I find it highly improbable that your 1br was mediocre for $3200/month. The only place you can even find 1br rents that high is in brand-spanking-new buildings with tons of amenities and huge unit sizes.
For another data point, I have rented a respectable (1985+ wood frame building) 2br for the past two years for $1595/month total in Capitol Hill. You can find many places for cheap during the December-February time period.
It was pretty mediocre for $3200. It was a newer building that had a movie room that was always broken, and a small gym, but nothing crazy; most complexes have these now. No balcony, no AC, on Broadway with all kinds of crime.
My 1br condo by the airport is larger, comes with a large storage room, built in the 60's but remodeled in 2017, yard, patio, and I'm paying only $1000.
You can probably find 1br for $2000 in Cap Hill if you want to live in an older building.
I had a similar though but thought it was too low (funny how that is). Take a look at apartments < $2830 within a mile of 98101 (124 apartments) [1] and the same for > $2830 (365 apartments) [2] using craigslist counts data (which should optimally contain more duplicates for higher priced apartments). Assuming not too janky data, this tells us that it's a skewed distribution (removing the distance filter changes the skew direction as well).
Another way to think about Craigslist listings is that those are the prices that buyers haven't paid. (The inexpensive apartments fill quickly while the overpriced ones can stay on the market forever.) So listings will skew higher than actual purchase prices.
(And as your edit suggests, Seattle is much larger than a 1 mile radius from the center of 98101.)
I'm interested to know how one could arrive at a more reasonable number for a 2br apartment. Obviously, what you say is true: a luxury 2 BR with a doorman, gym, pool, onsite parking, and pets allowed is going to be vastly more expensive than your basic 2BR with none of that included. How do you tease them apart?
Median is a good place to start. You might also try to factor in how relative income affects relative rental spend choices. I.e., (on average) someone making $50k and someone making $100k in the same town are looking at different parts of the rental market. If there's a rental market floor at $2800/mo, that's extremely relevant but the average rental price definitely doesn't capture that.
I guess I wasn't clear enough. Using the median certainly works better if you're looking at the population of "all 2BR apartments." But, I would contend that's a mistake, as luxury apartments are really fundamentally different from non-luxury apartments. And, among luxury apartments, individual amenities matter. A pool is likely to be less relevant than a doorman, for instance.
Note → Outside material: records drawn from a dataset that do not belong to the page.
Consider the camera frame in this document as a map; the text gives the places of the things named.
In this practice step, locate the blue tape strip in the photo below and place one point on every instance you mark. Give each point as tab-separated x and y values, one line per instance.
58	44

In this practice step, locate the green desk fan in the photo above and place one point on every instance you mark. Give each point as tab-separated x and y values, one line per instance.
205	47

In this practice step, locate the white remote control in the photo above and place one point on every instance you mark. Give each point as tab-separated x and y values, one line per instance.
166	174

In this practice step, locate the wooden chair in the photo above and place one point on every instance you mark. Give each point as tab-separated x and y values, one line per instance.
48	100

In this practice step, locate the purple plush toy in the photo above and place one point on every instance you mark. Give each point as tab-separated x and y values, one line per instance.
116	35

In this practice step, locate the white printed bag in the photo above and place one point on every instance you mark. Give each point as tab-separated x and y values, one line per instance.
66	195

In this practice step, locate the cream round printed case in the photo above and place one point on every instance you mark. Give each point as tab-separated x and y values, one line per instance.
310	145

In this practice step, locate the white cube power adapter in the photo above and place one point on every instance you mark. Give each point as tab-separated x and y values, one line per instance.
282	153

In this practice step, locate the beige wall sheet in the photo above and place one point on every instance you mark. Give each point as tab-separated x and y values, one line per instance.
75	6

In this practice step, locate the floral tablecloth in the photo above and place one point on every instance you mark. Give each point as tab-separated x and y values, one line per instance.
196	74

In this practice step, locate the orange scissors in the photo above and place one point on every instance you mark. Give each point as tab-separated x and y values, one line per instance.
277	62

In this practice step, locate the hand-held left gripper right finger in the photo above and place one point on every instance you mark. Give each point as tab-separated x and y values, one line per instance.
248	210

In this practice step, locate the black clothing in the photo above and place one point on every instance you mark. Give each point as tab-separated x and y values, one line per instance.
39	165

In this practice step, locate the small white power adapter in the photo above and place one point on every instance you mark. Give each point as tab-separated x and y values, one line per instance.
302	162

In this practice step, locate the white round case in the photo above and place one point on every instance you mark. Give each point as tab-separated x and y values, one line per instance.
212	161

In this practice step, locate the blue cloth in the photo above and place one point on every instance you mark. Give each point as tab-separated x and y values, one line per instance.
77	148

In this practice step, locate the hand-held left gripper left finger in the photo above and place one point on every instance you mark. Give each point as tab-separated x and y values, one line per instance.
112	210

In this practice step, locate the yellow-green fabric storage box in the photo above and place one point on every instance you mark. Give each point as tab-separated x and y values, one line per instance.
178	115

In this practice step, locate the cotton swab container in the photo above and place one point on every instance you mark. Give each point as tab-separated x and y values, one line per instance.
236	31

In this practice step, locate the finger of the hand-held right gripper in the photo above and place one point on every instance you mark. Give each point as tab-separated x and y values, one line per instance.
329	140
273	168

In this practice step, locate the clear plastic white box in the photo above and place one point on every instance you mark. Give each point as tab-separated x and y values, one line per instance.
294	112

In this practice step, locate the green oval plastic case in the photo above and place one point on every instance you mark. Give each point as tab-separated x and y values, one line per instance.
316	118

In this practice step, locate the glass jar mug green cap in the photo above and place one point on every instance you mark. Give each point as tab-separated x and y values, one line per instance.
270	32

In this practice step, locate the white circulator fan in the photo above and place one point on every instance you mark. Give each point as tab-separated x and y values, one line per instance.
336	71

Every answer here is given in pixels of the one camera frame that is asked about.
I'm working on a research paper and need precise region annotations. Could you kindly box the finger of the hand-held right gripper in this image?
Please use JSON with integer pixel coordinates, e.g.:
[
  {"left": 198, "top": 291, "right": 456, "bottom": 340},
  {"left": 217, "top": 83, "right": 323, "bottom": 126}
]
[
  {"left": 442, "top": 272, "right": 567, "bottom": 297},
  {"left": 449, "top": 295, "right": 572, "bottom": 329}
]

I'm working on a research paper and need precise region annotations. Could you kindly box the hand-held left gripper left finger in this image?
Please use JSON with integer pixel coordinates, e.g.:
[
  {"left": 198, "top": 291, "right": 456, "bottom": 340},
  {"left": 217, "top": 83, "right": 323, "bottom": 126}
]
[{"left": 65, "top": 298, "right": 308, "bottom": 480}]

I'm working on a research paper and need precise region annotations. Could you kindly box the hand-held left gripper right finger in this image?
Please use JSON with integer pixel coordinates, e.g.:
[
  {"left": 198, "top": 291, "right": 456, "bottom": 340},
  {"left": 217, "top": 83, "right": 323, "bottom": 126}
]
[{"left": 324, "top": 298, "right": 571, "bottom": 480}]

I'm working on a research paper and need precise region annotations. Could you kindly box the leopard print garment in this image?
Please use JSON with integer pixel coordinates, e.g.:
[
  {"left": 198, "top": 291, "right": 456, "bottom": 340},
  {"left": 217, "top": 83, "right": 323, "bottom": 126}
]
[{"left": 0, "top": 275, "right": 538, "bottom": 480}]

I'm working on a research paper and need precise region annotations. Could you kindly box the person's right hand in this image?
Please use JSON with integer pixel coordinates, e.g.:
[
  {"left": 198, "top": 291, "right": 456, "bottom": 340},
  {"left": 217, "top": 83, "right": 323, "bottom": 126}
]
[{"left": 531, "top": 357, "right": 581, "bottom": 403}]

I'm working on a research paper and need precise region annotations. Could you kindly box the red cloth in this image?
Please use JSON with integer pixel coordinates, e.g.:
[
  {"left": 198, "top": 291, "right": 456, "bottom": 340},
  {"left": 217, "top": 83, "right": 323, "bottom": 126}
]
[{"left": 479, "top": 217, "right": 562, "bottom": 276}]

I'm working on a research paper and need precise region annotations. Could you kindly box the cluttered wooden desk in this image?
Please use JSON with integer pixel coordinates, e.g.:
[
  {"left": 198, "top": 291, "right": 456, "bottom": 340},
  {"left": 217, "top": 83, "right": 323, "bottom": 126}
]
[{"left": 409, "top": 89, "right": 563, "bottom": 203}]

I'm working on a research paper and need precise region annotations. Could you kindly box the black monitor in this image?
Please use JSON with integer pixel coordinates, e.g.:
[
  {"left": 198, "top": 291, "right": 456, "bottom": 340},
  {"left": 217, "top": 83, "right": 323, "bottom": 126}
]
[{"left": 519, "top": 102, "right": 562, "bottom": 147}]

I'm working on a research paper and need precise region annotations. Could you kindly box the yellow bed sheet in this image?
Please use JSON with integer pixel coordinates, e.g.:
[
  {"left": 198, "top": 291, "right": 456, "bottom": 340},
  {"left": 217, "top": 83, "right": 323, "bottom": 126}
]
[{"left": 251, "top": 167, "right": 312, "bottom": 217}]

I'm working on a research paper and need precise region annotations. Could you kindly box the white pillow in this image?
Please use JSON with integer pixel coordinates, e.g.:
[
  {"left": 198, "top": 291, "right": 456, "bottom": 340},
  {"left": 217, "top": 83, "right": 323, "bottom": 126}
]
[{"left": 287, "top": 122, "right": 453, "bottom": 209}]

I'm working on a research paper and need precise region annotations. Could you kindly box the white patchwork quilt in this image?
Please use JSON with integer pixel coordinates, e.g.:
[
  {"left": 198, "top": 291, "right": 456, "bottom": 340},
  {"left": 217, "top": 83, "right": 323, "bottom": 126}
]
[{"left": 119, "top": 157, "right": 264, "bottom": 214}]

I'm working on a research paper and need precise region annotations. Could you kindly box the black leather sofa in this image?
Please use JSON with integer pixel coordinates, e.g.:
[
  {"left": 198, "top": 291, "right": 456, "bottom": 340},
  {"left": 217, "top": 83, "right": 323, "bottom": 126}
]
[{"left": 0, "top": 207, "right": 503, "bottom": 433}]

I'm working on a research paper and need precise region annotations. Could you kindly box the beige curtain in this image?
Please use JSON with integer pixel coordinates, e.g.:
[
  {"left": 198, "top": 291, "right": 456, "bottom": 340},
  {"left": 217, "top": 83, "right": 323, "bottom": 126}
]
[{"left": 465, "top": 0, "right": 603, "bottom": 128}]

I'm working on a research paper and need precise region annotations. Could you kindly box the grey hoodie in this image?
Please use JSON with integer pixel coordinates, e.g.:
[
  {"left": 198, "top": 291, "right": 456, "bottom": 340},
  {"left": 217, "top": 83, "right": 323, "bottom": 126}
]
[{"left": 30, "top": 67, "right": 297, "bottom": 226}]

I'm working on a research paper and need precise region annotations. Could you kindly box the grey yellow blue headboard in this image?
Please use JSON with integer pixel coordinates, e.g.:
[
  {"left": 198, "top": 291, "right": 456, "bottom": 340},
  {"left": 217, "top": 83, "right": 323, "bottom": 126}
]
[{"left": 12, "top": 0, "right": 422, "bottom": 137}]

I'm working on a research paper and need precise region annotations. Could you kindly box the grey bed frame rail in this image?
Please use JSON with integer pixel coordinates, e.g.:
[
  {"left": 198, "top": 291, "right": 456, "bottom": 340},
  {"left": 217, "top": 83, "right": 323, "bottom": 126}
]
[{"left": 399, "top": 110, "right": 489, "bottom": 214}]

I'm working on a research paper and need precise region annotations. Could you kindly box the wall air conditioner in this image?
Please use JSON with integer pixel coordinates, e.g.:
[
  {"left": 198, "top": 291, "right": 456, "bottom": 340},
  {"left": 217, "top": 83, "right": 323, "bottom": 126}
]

Statistically, I don't see any good way around this other than doing a really gnarly ANOVA to tease out the prices of individual amenities.
2BR just happens to be the category the article chose. It's a reasonable assumption that e.g. families with a kid are going to rent at least a 2BR — of any age and luxury — if they can afford to.
Well, ok, "average" across all 2BR in the city. That doesn't really tell the full story and will be drawn up by high outliers.
There are a lot of methodology problems here.